This repository holds the LaTeX code for generating the PDF file of the "Multimodal Estimation of Movement and Depth Based on Events for Scene Analysis" thesis, written by Vincent Brebion and defended in January 2024.
If you want to read the thesis directly, the pre-compiled PDF is available here.
If you use this document as part of your work, please cite:
@phdthesis{Brebion2024MultimodalEO,
title={Multimodal Estimation of Movement and Depth Based on Events for Scene Analysis},
author={Vincent Brebion},
school={Université de technologie de Compiègne},
year={2024},
month={January},
type={PhD thesis}
}
Event cameras open new perception capabilities, allowing for the analysis of highly dynamic scenes with complex lighting. In the context of this thesis, two low-level perception tasks were examined in particular: (1) optical flow and (2) depth estimation.

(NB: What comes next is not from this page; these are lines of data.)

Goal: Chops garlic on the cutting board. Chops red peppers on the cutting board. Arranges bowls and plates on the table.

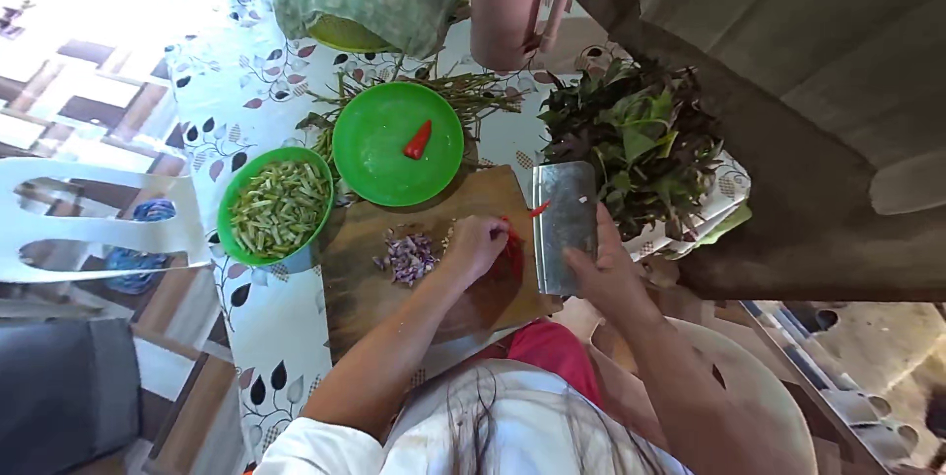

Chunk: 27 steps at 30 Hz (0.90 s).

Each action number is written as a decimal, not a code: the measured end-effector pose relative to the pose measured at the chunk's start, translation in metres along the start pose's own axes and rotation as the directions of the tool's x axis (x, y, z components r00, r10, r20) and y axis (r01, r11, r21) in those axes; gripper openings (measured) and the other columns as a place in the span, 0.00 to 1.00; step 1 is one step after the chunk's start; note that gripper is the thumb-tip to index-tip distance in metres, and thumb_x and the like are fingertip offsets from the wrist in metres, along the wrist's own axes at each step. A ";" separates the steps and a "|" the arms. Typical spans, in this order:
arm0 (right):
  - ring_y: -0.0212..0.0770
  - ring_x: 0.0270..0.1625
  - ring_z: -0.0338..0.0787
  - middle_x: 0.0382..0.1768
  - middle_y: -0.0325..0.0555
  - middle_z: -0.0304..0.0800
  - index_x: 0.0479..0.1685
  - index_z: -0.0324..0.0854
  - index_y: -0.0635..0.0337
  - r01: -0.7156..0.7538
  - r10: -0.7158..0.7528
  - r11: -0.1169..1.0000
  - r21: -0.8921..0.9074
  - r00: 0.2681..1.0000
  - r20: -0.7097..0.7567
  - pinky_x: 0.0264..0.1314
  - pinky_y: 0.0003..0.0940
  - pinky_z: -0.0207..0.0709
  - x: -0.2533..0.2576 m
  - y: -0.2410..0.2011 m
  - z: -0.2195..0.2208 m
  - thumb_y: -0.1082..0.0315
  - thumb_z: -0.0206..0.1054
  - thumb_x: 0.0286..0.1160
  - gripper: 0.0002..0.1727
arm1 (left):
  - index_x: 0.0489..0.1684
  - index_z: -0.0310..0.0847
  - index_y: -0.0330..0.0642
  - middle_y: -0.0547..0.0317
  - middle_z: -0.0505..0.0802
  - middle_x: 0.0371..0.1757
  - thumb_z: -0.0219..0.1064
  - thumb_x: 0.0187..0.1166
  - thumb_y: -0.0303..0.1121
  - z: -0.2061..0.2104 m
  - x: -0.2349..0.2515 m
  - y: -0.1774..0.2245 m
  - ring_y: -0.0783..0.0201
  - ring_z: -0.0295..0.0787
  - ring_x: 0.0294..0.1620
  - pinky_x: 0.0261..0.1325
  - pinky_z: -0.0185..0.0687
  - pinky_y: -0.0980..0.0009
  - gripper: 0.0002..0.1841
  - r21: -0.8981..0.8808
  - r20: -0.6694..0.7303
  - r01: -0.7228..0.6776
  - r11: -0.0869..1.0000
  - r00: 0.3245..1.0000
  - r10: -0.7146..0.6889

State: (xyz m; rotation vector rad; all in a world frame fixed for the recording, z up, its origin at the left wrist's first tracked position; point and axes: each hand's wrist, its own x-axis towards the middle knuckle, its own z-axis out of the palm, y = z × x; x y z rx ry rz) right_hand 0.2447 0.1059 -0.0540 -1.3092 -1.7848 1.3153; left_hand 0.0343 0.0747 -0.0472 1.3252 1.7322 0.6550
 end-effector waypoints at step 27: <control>0.68 0.63 0.89 0.56 0.69 0.90 0.99 0.26 0.42 -0.172 0.534 0.552 -0.816 0.824 0.188 0.66 0.63 0.77 -0.010 -0.057 0.013 0.65 0.49 0.93 0.41 | 0.58 0.93 0.47 0.51 0.93 0.66 0.60 0.85 0.26 -0.032 0.034 -0.005 0.43 0.77 0.79 0.79 0.58 0.31 0.15 0.406 0.135 -0.323 0.855 0.946 0.294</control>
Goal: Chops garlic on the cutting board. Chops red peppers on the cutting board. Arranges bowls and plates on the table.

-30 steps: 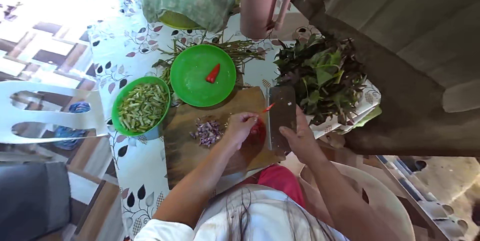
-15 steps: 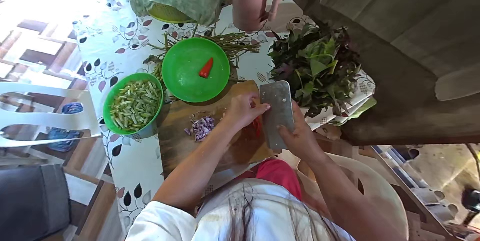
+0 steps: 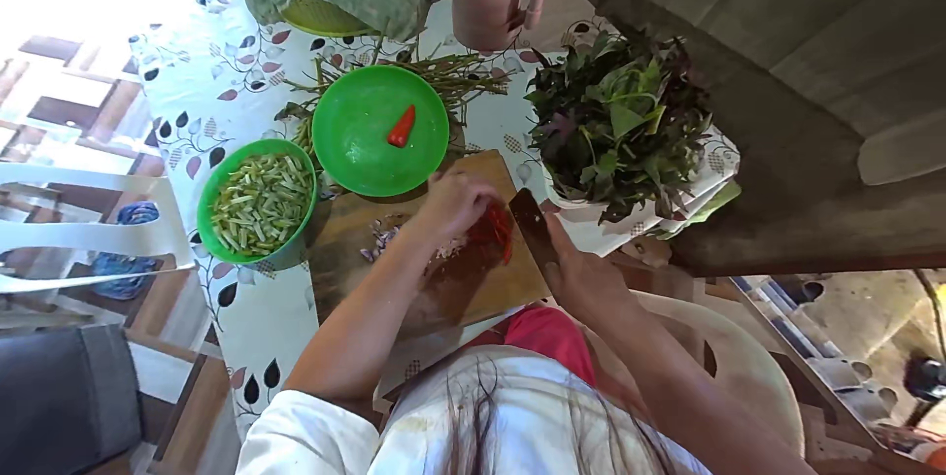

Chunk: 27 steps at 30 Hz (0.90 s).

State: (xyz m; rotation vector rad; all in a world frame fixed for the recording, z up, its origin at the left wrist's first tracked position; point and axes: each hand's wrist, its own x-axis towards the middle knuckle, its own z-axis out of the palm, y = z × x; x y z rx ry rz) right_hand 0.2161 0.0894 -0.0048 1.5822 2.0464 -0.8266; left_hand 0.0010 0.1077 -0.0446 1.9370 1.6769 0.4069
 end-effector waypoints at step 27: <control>0.65 0.54 0.92 0.50 0.66 0.92 0.99 0.36 0.51 0.127 -0.087 0.965 0.229 0.981 -0.175 0.63 0.61 0.79 0.005 0.010 0.018 0.66 0.53 0.89 0.41 | 0.78 0.74 0.36 0.37 0.89 0.60 0.60 0.84 0.28 -0.075 0.038 -0.068 0.42 0.87 0.63 0.67 0.80 0.44 0.23 -0.309 -0.253 0.480 0.821 0.791 -0.557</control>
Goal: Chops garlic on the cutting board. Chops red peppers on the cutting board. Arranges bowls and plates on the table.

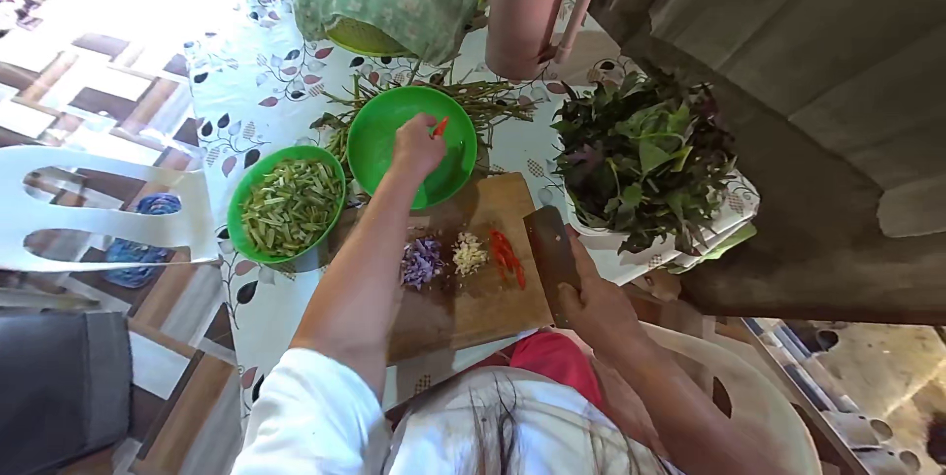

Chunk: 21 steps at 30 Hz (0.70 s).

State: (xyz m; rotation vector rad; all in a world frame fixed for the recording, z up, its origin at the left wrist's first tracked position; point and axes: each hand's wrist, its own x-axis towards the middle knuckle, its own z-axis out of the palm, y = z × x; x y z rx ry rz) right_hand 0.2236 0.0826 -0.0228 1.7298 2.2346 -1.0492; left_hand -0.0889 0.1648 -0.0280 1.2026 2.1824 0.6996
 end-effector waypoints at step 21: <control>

In the case of optical flow, an optimization-based approach was developed, allowing for the estimation of optical flow in real-time with a single high-resolution event camera. Our approach provides accurate results, and was at the time of publishing the only event-based optical flow method working in real-time with high-resolution event cameras.
As for the depth estimation, a learning-based data-fusion method between a LiDAR and an event camera was proposed for estimating dense depth maps, in the form of a convolutional neural network (ALED). A novel notion of "two depths per event" was also proposed, as well as a novel simulated dataset containing high-resolution LiDAR, event data, and perfect ground truth depth maps. Compared to the state of the art, an error reduction of up to 61% was achieved, demonstrating the quality of the network and the benefits brought by the use of our novel dataset.
An extension to this depth estimation work was also proposed, this time using a recurrent attention-based network (DELTA) for a better modeling of the spatial and temporal relations between the LiDAR and the event data. Compared to ALED, DELTA is able to improve results across all metrics, and especially for short ranges (which are the most critical for robotic applications), where the average error is reduced up to four times.
This thesis was originally compiled with TeX Live 2019. More recent releases should also be compatible, but were not tested.
To build it by yourself, first clone the repo and its submodules:
git clone --recursive https://github.com/vbrebion/phd_thesis_brebion.git
And then build it using latexmk
:
cd phd_thesis_brebion
latexmk
Once done, the compiled root.pdf
file can be found in the out/
folder.
This thesis and all its figures and tables are published under the Creative Commons Attribution (CC BY) 4.0 International license.
This means that you can share and adapt this work, as long as you give appropriate credit, provide a link to the license, and indicate if changes were made.